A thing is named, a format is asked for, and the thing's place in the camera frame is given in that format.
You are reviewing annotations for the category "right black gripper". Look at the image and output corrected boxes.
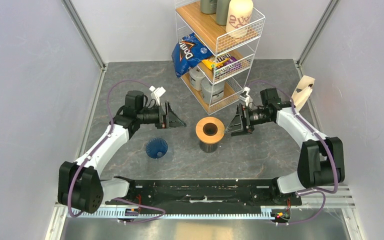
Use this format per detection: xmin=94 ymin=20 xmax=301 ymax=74
xmin=224 ymin=103 xmax=272 ymax=137

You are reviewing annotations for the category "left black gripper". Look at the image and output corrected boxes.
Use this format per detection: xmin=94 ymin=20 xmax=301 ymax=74
xmin=136 ymin=101 xmax=186 ymax=129

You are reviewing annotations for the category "dark glass carafe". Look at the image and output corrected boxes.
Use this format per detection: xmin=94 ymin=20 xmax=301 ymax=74
xmin=199 ymin=123 xmax=218 ymax=153

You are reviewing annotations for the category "wooden ring dripper stand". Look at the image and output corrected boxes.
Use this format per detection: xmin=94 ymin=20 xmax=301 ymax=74
xmin=195 ymin=116 xmax=225 ymax=145

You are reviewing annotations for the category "blue ribbed coffee dripper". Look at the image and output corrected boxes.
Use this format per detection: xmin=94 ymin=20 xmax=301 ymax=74
xmin=145 ymin=137 xmax=168 ymax=159

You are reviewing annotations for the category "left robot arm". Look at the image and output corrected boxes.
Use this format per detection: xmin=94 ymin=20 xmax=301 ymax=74
xmin=57 ymin=86 xmax=186 ymax=214

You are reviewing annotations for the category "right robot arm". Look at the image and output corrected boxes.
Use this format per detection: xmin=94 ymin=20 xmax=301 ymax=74
xmin=225 ymin=87 xmax=345 ymax=205

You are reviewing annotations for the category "paper coffee filter stack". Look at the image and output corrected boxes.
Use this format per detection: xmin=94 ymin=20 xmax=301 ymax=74
xmin=291 ymin=75 xmax=315 ymax=112

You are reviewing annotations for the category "grey canister lower shelf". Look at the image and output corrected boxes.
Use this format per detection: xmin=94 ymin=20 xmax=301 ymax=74
xmin=200 ymin=79 xmax=225 ymax=105

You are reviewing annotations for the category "white canister lower shelf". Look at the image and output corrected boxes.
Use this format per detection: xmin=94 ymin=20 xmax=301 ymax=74
xmin=189 ymin=66 xmax=206 ymax=91

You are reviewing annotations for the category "yellow M&M candy bag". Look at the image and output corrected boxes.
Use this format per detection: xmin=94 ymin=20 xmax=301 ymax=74
xmin=201 ymin=53 xmax=238 ymax=74

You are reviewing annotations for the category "blue Doritos chip bag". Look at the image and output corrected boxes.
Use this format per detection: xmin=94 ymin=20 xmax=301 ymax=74
xmin=171 ymin=33 xmax=213 ymax=78

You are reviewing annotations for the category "cream white bottle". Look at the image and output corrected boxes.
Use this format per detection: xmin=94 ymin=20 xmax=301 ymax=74
xmin=225 ymin=0 xmax=254 ymax=39

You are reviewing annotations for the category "grey green bottle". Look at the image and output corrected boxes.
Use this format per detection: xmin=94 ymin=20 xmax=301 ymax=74
xmin=215 ymin=0 xmax=230 ymax=26
xmin=200 ymin=0 xmax=218 ymax=15

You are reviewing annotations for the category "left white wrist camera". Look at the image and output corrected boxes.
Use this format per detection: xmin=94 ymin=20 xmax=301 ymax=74
xmin=149 ymin=85 xmax=166 ymax=106

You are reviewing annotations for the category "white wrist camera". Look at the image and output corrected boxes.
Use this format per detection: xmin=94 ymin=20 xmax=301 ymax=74
xmin=238 ymin=86 xmax=253 ymax=107
xmin=149 ymin=85 xmax=166 ymax=106

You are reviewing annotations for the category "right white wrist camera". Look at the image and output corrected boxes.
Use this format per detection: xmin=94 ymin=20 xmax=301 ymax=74
xmin=238 ymin=86 xmax=253 ymax=107

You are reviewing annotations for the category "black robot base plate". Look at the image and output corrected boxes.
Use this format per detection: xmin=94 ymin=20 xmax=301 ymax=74
xmin=124 ymin=179 xmax=302 ymax=215

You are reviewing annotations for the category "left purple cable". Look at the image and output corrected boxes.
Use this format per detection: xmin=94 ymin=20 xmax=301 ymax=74
xmin=67 ymin=79 xmax=167 ymax=224

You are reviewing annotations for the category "white wire shelf rack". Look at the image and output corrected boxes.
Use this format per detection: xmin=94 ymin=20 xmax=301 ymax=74
xmin=174 ymin=0 xmax=266 ymax=115

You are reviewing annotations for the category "aluminium rail frame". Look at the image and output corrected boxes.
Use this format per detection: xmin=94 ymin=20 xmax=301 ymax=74
xmin=45 ymin=186 xmax=366 ymax=240

==*==

- What the task requires
Copy all of the records verbatim, omitting the pictures.

- Completed exercise
A thing is named, a format is asked for, and the thing's place in the camera frame is given in that format.
You are reviewing annotations for the category "right black gripper". Look at the image and output corrected boxes.
Use this format per detection: xmin=94 ymin=20 xmax=301 ymax=74
xmin=224 ymin=103 xmax=272 ymax=137

You are reviewing annotations for the category "left black gripper". Look at the image and output corrected boxes.
Use this format per detection: xmin=94 ymin=20 xmax=301 ymax=74
xmin=136 ymin=101 xmax=186 ymax=129

You are reviewing annotations for the category "dark glass carafe". Look at the image and output corrected boxes.
Use this format per detection: xmin=94 ymin=20 xmax=301 ymax=74
xmin=199 ymin=123 xmax=218 ymax=153

You are reviewing annotations for the category "wooden ring dripper stand". Look at the image and output corrected boxes.
Use this format per detection: xmin=94 ymin=20 xmax=301 ymax=74
xmin=195 ymin=116 xmax=225 ymax=145

You are reviewing annotations for the category "blue ribbed coffee dripper". Look at the image and output corrected boxes.
Use this format per detection: xmin=94 ymin=20 xmax=301 ymax=74
xmin=145 ymin=137 xmax=168 ymax=159

You are reviewing annotations for the category "left robot arm". Look at the image and output corrected boxes.
Use this format per detection: xmin=94 ymin=20 xmax=301 ymax=74
xmin=57 ymin=86 xmax=186 ymax=214

You are reviewing annotations for the category "right robot arm". Look at the image and output corrected boxes.
Use this format per detection: xmin=94 ymin=20 xmax=301 ymax=74
xmin=225 ymin=87 xmax=345 ymax=205

You are reviewing annotations for the category "paper coffee filter stack". Look at the image and output corrected boxes.
Use this format per detection: xmin=94 ymin=20 xmax=301 ymax=74
xmin=291 ymin=75 xmax=315 ymax=112

You are reviewing annotations for the category "grey canister lower shelf". Look at the image and output corrected boxes.
Use this format per detection: xmin=94 ymin=20 xmax=301 ymax=74
xmin=200 ymin=79 xmax=225 ymax=105

You are reviewing annotations for the category "white canister lower shelf". Look at the image and output corrected boxes.
Use this format per detection: xmin=94 ymin=20 xmax=301 ymax=74
xmin=189 ymin=66 xmax=206 ymax=91

You are reviewing annotations for the category "yellow M&M candy bag". Look at the image and output corrected boxes.
Use this format per detection: xmin=94 ymin=20 xmax=301 ymax=74
xmin=201 ymin=53 xmax=238 ymax=74

You are reviewing annotations for the category "blue Doritos chip bag". Look at the image and output corrected boxes.
Use this format per detection: xmin=94 ymin=20 xmax=301 ymax=74
xmin=171 ymin=33 xmax=213 ymax=78

You are reviewing annotations for the category "cream white bottle". Look at the image and output corrected boxes.
Use this format per detection: xmin=94 ymin=20 xmax=301 ymax=74
xmin=225 ymin=0 xmax=254 ymax=39

You are reviewing annotations for the category "grey green bottle". Look at the image and output corrected boxes.
Use this format per detection: xmin=94 ymin=20 xmax=301 ymax=74
xmin=215 ymin=0 xmax=230 ymax=26
xmin=200 ymin=0 xmax=218 ymax=15

You are reviewing annotations for the category "left white wrist camera". Look at the image and output corrected boxes.
Use this format per detection: xmin=94 ymin=20 xmax=301 ymax=74
xmin=149 ymin=85 xmax=166 ymax=106

You are reviewing annotations for the category "white wrist camera". Look at the image and output corrected boxes.
Use this format per detection: xmin=94 ymin=20 xmax=301 ymax=74
xmin=238 ymin=86 xmax=253 ymax=107
xmin=149 ymin=85 xmax=166 ymax=106

You are reviewing annotations for the category "right white wrist camera". Look at the image and output corrected boxes.
Use this format per detection: xmin=94 ymin=20 xmax=301 ymax=74
xmin=238 ymin=86 xmax=253 ymax=107

You are reviewing annotations for the category "black robot base plate". Look at the image and output corrected boxes.
Use this format per detection: xmin=94 ymin=20 xmax=301 ymax=74
xmin=124 ymin=179 xmax=302 ymax=215

You are reviewing annotations for the category "left purple cable". Look at the image and output corrected boxes.
Use this format per detection: xmin=94 ymin=20 xmax=301 ymax=74
xmin=67 ymin=79 xmax=167 ymax=224

You are reviewing annotations for the category "white wire shelf rack". Look at the image and output corrected boxes.
Use this format per detection: xmin=94 ymin=20 xmax=301 ymax=74
xmin=174 ymin=0 xmax=266 ymax=115

You are reviewing annotations for the category "aluminium rail frame". Look at the image and output corrected boxes.
Use this format per detection: xmin=94 ymin=20 xmax=301 ymax=74
xmin=45 ymin=186 xmax=366 ymax=240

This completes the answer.